-- WHAT THE TASK ASKS --
In the entries below, find each line with the word "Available" and pull it out.

-- DATA --
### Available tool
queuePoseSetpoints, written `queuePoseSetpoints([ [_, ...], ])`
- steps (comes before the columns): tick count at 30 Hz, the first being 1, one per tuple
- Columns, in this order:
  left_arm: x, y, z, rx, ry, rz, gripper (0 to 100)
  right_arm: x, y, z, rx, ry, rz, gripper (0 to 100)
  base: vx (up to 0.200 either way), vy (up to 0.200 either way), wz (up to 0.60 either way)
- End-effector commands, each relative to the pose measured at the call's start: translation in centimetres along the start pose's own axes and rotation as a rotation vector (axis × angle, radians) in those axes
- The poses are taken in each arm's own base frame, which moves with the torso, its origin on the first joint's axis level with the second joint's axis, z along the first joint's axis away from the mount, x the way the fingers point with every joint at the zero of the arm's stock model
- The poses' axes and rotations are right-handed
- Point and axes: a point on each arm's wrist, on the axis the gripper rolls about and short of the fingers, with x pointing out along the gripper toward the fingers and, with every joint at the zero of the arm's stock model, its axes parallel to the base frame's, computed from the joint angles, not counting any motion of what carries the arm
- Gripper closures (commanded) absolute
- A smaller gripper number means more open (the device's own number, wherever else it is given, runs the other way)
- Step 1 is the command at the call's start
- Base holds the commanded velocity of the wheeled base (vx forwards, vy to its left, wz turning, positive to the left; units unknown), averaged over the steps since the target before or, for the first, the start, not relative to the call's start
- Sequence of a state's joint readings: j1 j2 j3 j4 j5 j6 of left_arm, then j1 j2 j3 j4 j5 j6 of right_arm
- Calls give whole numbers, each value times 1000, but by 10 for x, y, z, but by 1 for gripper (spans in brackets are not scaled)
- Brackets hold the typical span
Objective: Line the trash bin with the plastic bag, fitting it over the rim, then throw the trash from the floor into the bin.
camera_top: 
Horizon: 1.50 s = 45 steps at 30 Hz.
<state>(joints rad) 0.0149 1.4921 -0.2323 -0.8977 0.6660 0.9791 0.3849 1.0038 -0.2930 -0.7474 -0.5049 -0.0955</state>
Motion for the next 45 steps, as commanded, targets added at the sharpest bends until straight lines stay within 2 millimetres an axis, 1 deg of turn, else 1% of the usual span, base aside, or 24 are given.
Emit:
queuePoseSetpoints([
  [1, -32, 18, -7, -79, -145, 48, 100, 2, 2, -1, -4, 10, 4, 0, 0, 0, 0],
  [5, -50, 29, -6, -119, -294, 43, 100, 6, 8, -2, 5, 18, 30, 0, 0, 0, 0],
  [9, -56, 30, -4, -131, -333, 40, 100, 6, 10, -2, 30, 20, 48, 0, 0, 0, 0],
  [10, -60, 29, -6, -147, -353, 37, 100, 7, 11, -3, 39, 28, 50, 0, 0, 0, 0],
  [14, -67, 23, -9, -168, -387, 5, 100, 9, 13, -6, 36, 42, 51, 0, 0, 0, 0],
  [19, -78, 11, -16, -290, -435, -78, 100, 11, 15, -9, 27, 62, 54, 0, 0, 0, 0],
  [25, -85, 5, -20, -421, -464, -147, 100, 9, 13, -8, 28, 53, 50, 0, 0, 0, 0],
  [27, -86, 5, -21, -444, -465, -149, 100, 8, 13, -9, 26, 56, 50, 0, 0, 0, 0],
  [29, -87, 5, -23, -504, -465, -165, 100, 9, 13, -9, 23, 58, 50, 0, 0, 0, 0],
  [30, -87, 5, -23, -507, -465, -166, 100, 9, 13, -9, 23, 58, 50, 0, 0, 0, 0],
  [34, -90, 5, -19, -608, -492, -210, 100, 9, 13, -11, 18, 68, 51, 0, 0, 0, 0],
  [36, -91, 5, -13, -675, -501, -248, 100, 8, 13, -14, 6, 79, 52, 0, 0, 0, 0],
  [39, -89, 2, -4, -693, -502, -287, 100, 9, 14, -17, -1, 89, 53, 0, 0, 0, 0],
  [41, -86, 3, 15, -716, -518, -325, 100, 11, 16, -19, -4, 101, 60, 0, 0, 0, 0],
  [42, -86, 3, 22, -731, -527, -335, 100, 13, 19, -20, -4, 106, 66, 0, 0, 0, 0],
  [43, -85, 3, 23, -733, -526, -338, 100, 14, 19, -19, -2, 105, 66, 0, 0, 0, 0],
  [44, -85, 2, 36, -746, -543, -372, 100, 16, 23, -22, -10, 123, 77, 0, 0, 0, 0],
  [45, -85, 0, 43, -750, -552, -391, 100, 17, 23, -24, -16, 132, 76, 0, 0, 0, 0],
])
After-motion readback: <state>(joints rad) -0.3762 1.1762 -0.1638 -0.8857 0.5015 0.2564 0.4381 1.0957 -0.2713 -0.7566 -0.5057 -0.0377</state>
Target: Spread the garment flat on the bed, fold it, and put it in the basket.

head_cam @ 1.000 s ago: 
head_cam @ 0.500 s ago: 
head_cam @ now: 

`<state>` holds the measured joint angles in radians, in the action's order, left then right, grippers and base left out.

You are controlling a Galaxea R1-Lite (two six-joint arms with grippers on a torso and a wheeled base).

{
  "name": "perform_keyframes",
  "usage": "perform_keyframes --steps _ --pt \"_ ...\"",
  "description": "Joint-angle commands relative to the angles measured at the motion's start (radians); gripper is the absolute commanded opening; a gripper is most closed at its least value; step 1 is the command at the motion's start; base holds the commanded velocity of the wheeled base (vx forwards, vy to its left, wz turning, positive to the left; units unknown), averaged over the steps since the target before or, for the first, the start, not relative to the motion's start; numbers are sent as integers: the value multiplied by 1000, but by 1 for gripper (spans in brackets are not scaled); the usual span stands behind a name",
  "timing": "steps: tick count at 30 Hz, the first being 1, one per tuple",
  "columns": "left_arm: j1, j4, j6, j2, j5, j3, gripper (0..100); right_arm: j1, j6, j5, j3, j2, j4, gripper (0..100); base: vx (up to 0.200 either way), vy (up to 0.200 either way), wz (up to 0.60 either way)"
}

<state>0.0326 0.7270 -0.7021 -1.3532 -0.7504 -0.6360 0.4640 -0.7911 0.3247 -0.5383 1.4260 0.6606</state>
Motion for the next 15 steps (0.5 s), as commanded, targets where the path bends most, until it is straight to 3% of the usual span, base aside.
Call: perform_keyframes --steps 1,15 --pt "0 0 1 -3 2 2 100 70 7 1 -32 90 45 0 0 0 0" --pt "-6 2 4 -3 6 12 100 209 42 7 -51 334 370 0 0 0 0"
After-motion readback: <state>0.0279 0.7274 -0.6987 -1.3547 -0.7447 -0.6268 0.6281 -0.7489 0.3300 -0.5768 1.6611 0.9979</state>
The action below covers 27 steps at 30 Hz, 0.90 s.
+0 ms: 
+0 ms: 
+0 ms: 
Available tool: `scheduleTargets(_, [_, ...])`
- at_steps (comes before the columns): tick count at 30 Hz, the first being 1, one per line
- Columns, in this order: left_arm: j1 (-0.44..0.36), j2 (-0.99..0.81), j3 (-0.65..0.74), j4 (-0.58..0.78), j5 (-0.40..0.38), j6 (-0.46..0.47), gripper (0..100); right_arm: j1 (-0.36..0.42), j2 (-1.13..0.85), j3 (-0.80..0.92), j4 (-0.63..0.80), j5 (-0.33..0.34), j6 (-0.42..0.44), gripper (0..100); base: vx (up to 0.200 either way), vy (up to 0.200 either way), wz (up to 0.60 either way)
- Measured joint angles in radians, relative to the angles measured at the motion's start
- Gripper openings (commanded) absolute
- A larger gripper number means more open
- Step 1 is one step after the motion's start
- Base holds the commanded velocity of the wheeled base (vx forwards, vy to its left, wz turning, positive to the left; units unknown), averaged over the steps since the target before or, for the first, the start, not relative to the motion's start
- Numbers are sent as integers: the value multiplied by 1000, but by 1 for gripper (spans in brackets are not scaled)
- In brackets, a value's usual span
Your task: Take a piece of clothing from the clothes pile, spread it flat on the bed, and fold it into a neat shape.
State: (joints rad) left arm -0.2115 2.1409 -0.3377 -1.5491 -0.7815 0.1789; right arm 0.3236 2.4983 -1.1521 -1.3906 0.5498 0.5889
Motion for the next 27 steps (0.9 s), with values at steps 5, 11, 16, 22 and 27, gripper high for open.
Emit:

-- SOLVED PROBLEM --
### Available tool
Available tool: `scheduleTargets(_, [_, ...])`

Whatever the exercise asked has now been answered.